Sr. Vinho exprime bien cette candeur portugaise dans sa petite gargote. Il ne cherche pas à faire de la grande cuisine, rien que "la cuisine comme chez nous", dit-il. Avec sa gueule de toréador, cet homme élégant et austère s’allume dès que l’on prononce un mot dans sa langue (et quelle langue, mon Dieu!). Dans ce décor impeccablement propret et un peu maritime en bleu et marron, avec des tuiles sur le plancher, des azulejos sur les murs et une cuisine ouverte sur la salle d’où on aperçoit les grills et les bouteilles de vin, on ne doit pas s’attendre au délire "gaudien". La même pudeur se retrouve sur la carte, manuscrite, qui ne propose qu’une quantité limitée de viandes et de poissons, tous passés à la braise ardente. Mais c’est très bien ainsi, puisque les Portugais sont passés maîtres dans l’art du poulet grillé, du bacalau (la morue salée et dessalée, puis recuite au feu de bois) et des poissons frais pêchés, passant de la mer à la poêle en quelques heures. En somme, ceux qui aiment les choses simples nous ramenant à un passé moins désordonné devraient apprécier ce type de cuisine puisqu’elle respecte d’abord les produits.

En entrée, on propose le caldo verde, "le bouillon vert", et telle la soupe à l’oignon des Français, c’est le plat "emblème" au pays. Un bouillon sans bouillon en fait puisqu’on le cuit à même l’eau des pommes de terre un peu pilées, à laquelle on ajoute une sorte de chou vert, un peu de jambon et des morceaux de chorizo. Il faut l’agrémenter d’un peu de sel, d’un trait d’huile d’olive, puis tremper le pain au maïs légèrement spongieux, le broa, dont on devient vite accro, et il devient un plat satisfaisant. Au Portugal, on mange souvent les sardines fraîches en sandwich; vous les aurez ici en plat, au nombre de cinq, cuites à même le papier alu et servies avec des pommes de terre vapeur qu’on doit napper d’huile d’olive et de quelques gouttes de vinaigre.
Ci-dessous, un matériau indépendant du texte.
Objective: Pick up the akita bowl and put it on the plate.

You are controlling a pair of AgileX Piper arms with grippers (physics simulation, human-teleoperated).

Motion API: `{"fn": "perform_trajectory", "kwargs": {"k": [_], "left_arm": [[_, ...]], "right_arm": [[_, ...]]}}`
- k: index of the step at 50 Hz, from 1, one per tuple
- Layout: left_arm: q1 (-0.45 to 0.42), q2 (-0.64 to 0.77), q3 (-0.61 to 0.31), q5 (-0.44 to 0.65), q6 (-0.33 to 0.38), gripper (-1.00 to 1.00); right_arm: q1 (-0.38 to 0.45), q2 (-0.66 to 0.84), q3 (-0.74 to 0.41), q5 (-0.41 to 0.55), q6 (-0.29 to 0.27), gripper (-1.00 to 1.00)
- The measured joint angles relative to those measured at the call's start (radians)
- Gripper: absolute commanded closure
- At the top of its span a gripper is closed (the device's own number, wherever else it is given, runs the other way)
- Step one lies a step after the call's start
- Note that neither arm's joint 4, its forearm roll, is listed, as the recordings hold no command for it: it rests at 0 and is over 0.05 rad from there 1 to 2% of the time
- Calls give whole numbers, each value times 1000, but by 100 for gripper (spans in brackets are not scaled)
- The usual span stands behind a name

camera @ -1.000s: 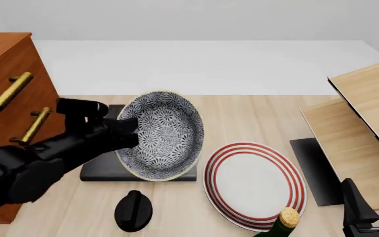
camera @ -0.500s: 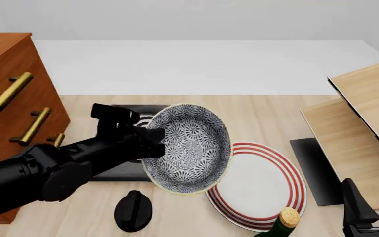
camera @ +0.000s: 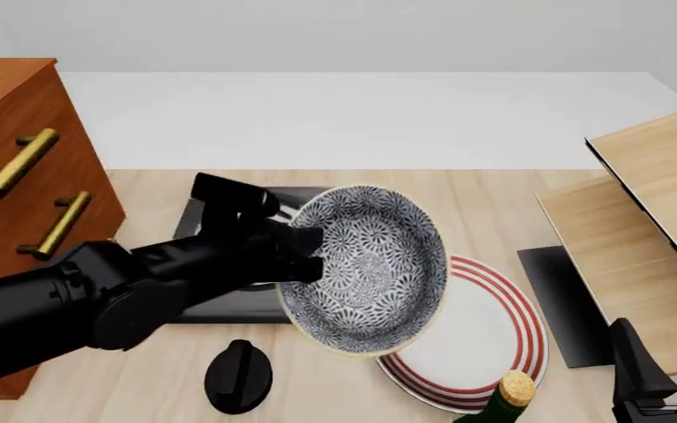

Elles ont un goût franc d’océan, bien iodées et sont juste assez cramées pour que la peau soit croustillante. Mais c’est surtout le poulet grillé, en quart ou en moitié, mariné, la peau craquante et pleine de parfums, absolument succulent, qui remporte la palme. On le sert tout nu avec des frites comme celles que faisait ma mère, pelées à main, frites à la minute. La carte propose aussi le poisson du jour et le bacalau, bien entendu, mais on peut aussi choisir du porc ou des côtelettes d’agneau traitées avec la même diligence incendiaire, ou un sandwich. En dessert, on trouve les natas (prononcez "nataïche"), les tartelettes aux oeufs et à la crème dans une pâte un peu effilochée et moite, incontournables aussi.

Sr. Vinho est donc le genre de petit troquet dont on a bien besoin pour contrer la reproduction déprimante des fast-foods dans les quartiers excentrés: cuisine simple, sympathique et honnête à sa manière. Le service est tout à fait dans le ton et le vin rouge, un peu trop chaud. Comptez 45 $ à deux avant le vin avec les taxes et le service.

Bémol: La fumée qui se dégage du grill crée une atmosphère certes typiquement méditerranéenne, mais rue Masson, un meilleur ventilateur préviendrait bien des visites chez le nettoyeur!

Dièse: L’authenticité du lieu, la simplicité, et des prix honnêtes.